Roberts-Witt (1999) also clusters corporate portals into three general classes. These classes are: data, information and collaborative portals. We use this classification because it is adequate for our approach. Below are the definitions of her portal types:
Data Portals "deal primarily with structured data? that tend to populate corporate databases." The main products in this category try to make "reports widely available to users who need them." Data portals allow dynamic and low-overhead reporting capabilities.
Information Portals deal "more directly with unstructured data, such as email, text and other documents. The products typically have indexing and cataloging capabilities, as well as some robust search and retrieval functionality. In essence, they organize and deliver information."
Collaborative Portals "focussed on tying more group interactive functionality."
There is a wide range of options for a portal.
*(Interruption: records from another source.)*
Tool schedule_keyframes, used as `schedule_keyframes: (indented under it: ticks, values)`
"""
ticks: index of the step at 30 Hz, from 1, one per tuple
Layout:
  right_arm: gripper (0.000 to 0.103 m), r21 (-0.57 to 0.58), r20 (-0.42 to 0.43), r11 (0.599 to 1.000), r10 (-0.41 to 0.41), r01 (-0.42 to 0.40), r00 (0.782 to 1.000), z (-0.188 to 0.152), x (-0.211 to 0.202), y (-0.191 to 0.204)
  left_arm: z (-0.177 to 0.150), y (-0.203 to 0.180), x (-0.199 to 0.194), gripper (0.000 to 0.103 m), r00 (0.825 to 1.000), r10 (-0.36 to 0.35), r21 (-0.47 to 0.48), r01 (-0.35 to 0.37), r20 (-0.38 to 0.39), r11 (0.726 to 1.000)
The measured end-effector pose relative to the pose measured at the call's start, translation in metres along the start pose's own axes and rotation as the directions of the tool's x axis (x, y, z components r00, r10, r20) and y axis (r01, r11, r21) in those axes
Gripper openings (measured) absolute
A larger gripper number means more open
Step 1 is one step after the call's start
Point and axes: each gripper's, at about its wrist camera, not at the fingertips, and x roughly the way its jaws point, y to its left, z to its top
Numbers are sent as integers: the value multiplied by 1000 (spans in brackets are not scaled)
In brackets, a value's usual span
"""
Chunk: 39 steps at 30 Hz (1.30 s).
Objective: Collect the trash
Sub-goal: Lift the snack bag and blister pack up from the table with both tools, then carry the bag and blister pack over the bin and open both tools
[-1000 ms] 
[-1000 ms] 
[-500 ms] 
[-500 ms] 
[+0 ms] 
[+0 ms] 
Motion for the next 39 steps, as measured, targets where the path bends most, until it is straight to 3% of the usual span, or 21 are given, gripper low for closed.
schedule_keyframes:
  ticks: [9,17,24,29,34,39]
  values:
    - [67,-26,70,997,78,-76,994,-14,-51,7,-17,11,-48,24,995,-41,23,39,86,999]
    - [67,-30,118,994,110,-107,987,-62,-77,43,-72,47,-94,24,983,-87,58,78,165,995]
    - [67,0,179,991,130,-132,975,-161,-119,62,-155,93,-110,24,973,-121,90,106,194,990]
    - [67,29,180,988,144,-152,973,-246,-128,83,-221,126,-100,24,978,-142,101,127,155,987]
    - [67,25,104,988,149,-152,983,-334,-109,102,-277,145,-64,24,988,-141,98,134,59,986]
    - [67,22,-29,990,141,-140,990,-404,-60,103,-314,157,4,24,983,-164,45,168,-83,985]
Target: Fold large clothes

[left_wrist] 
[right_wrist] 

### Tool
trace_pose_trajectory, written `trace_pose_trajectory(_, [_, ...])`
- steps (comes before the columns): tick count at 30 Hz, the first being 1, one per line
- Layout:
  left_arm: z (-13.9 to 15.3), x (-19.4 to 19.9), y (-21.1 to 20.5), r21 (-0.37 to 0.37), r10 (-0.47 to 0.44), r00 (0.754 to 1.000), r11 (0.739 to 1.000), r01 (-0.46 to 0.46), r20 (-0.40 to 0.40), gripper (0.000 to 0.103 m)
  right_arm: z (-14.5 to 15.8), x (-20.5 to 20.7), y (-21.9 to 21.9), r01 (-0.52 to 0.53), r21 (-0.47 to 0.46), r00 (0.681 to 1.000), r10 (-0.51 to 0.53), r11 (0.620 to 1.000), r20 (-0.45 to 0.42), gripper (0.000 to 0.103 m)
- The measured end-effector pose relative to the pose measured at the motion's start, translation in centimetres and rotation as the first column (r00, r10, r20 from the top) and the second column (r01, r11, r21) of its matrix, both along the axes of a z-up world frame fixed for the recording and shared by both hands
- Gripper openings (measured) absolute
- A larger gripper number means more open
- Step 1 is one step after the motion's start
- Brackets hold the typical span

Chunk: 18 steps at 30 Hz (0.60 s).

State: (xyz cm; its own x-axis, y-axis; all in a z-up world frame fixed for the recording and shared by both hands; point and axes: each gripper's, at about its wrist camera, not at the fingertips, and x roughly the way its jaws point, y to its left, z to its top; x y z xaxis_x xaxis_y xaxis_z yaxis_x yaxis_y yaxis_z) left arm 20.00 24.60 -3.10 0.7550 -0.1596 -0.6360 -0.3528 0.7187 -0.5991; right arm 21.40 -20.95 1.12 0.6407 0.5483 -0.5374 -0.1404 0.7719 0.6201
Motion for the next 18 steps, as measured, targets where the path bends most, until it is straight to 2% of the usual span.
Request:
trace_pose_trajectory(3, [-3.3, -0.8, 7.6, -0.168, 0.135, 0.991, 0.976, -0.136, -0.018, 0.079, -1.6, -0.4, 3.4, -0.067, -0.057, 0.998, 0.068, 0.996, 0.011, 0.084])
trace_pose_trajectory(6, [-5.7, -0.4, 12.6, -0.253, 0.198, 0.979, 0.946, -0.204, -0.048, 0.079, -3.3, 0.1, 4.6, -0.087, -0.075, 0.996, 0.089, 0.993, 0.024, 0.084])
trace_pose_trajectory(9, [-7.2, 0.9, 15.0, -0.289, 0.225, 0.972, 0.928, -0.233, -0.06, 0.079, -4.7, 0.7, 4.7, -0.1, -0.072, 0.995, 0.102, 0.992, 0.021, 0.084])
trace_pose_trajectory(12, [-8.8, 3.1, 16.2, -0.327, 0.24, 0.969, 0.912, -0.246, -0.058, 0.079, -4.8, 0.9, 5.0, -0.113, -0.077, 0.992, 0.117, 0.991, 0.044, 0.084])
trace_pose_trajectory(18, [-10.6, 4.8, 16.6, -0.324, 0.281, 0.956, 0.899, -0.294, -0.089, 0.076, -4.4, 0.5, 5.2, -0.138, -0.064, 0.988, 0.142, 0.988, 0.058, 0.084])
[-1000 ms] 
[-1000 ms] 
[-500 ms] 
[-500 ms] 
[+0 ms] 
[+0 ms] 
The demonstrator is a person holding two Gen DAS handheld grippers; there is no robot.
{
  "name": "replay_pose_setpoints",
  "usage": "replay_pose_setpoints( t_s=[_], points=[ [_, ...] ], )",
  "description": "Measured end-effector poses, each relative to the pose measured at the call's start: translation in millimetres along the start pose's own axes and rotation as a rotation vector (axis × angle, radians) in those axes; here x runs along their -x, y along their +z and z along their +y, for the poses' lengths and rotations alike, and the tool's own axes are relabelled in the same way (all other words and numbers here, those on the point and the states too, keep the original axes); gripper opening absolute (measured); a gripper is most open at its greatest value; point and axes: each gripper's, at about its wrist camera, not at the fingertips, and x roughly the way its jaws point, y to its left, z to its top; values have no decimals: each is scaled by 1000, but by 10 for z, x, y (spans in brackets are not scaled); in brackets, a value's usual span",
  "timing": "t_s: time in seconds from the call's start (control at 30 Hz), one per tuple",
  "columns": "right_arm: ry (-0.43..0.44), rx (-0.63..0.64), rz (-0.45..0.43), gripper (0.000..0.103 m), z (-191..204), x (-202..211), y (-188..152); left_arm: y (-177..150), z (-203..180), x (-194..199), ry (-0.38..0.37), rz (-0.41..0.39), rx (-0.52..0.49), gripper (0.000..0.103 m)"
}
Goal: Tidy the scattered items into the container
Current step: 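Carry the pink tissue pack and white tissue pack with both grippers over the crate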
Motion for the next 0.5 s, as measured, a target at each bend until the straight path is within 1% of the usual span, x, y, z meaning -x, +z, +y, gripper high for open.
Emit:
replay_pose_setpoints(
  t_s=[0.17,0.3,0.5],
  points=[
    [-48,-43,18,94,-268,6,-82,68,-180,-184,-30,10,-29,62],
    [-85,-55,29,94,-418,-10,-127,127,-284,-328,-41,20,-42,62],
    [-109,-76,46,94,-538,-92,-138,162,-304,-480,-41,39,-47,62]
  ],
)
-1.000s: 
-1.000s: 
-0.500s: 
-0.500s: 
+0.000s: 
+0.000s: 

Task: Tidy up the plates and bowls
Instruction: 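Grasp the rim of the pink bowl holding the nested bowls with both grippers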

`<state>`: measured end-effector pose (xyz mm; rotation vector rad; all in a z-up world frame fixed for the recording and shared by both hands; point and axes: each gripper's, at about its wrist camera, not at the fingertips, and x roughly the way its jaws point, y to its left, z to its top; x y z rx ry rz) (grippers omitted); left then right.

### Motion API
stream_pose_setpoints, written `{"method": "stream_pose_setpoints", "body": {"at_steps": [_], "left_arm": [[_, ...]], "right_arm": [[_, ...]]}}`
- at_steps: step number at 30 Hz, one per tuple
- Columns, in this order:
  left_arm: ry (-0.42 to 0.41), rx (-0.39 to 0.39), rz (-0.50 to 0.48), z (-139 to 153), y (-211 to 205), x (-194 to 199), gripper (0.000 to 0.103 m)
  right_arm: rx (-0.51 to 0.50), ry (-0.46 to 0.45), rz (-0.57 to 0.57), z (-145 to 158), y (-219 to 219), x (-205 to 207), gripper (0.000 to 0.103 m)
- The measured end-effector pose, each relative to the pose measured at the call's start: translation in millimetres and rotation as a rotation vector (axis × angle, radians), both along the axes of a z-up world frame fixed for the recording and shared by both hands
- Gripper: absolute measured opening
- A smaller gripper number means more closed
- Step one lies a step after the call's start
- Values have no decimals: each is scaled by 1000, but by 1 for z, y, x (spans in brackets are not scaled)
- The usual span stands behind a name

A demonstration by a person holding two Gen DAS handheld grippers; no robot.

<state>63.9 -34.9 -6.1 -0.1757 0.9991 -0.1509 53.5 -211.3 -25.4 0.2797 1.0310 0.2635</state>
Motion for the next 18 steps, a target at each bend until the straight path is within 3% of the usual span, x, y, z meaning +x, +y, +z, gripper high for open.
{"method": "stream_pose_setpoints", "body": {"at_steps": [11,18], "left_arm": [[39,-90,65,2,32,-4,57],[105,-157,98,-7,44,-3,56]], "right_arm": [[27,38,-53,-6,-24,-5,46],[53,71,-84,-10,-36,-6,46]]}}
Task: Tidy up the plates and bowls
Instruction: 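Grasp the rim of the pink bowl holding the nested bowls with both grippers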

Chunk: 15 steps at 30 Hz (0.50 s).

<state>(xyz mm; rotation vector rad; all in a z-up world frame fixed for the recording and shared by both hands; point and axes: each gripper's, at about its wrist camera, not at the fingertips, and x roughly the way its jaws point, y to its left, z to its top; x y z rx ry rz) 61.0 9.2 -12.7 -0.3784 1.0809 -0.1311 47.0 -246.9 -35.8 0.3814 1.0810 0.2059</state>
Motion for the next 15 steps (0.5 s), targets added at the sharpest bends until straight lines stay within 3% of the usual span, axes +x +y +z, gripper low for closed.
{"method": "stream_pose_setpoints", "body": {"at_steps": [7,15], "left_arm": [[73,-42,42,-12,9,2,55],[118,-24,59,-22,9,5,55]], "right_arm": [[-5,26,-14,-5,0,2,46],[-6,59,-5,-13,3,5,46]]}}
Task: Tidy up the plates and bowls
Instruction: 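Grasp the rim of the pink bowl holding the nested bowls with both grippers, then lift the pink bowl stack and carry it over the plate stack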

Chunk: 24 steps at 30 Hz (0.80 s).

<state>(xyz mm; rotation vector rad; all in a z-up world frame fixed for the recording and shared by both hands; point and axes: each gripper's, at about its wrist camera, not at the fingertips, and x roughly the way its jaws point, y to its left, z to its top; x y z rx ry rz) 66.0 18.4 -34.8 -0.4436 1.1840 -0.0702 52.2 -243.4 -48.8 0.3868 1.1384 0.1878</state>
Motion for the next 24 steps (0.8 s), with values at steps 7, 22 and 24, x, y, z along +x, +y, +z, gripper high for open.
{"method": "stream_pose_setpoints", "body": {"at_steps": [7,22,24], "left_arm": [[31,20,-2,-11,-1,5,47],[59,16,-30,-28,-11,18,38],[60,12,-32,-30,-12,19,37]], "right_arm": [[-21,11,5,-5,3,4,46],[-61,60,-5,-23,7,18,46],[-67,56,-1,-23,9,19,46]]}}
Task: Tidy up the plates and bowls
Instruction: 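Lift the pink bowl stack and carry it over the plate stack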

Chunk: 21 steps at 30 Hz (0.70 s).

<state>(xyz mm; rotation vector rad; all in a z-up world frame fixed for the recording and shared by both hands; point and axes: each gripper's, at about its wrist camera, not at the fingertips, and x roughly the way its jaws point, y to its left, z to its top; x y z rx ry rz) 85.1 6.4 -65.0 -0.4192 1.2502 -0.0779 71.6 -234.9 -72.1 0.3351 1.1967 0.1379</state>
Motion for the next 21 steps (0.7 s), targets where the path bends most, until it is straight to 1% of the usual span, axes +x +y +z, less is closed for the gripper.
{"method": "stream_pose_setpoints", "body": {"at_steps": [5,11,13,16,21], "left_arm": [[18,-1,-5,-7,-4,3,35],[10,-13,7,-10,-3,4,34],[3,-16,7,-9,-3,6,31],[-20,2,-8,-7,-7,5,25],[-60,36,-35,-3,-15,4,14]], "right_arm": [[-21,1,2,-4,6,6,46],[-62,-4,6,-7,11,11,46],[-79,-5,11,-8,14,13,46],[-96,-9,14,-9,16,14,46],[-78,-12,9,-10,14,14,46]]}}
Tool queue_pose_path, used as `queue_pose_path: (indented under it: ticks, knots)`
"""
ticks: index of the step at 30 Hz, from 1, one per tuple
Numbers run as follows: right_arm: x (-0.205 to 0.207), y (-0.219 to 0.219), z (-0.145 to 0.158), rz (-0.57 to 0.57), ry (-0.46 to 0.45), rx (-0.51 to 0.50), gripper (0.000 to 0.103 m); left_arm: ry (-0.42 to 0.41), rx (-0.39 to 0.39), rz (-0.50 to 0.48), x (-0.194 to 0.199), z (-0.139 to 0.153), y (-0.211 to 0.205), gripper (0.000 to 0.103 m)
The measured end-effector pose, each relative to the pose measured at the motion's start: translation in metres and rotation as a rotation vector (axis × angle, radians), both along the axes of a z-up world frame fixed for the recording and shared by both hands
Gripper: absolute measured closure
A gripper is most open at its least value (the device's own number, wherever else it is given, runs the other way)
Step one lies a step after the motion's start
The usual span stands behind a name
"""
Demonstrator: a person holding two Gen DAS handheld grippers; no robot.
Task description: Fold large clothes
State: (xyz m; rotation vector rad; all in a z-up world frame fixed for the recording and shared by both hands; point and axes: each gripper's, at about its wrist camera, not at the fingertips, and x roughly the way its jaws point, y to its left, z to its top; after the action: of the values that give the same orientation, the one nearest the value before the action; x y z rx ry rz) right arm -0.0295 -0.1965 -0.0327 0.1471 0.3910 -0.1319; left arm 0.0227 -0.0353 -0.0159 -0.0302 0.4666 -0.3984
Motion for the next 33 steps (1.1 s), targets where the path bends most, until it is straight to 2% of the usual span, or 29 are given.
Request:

Beginning with the simplest form of a portal, defined by McCallum et.al. (2000) as "an information gateway that often includes a search engine plus additional organization and content", to more sophisticated forms of portals. Sophisticated examples include Yahoo and Altavista, (examples of horizontal portals) or high level university campus portals such as described in Eisler (2000) as examples of a vertical portals. The services provided in a portal vary widely with the purpose of it. But some services that are frequently found are: member registration, personalization, search engine, email and discussion boards, organization and indexing of content, from internal and/or external sources. Normally, the users of a portal have to register in it and provide a name and password each time they use it. This allows the system to personalize the services and contents to the specific user. The portal constitutes a single point of entry and a single logon to the services provided. For a thorough coverage of the subject of personalization see the special issue of the Communications of the ACM (Riecken, 2000).
The task of developing a portal is a large and complex one. There are several alternatives for building a portal. We list some of these alternatives here.
In-house development. An organization can choose to build its portal by hiring a development team and acquiring the right tools. Regarding the tools there is a myriad of options, but none of them is truly complete to provide all the desired functionality in a portal. The main distinction is between proprietary tools and open source software. The proprietary tools for building portals are, in general, expensive and it is not uncommon to find a bundle of software and consulting services in this area. Some examples of this kind of tools and services are: Microsoft Site Server, Vignette and Broadvision (see Ante,2000), Viador E-Portal Framework, Iona Technologies iPortal Suite, and Hummingbird Enterprise Information Portal (see Whiting, 2000, for the last three). There are many separate tools that are open source software, but very few provide an integrated solution. One of these few is MasonHQ (www.masonhq.com), which uses Perl and Apache. Hummingbird started offering free copies of its EIP Development Edition.
Outsourcing. The whole effort of constructing the portal might be delegated to an outside company. This is a reasonable option if the organization who needs the portal does not have a development team. But in any case, after the portal is developed and becomes operative, a maintenance team should be in place so that the portal is available 24 hours a day, 7 days a week. This situation leads to the third alternative.
Portal in a box. This alternative is available today from many vendors. It provides a basic skeleton for the portal with a fixed set of services from which the user selects the ones she likes. The basic skeleton can be customized to some level. This option is very limited and not very flexible. Many of the vendors in this category offer this option free of charge, but the downside is that usually a significant amount of advertising is pushed through the portal. Another characteristic of this alternative is that the registration data of the users of the portal and some of the content is hosted at the vendor's site, without any control over the use and maintenance of these data by the "owner" of the portal. In fact, the portal is really owned by two parties, the organization who wants the portal and the vendor who offers the portal-in-a-box solution.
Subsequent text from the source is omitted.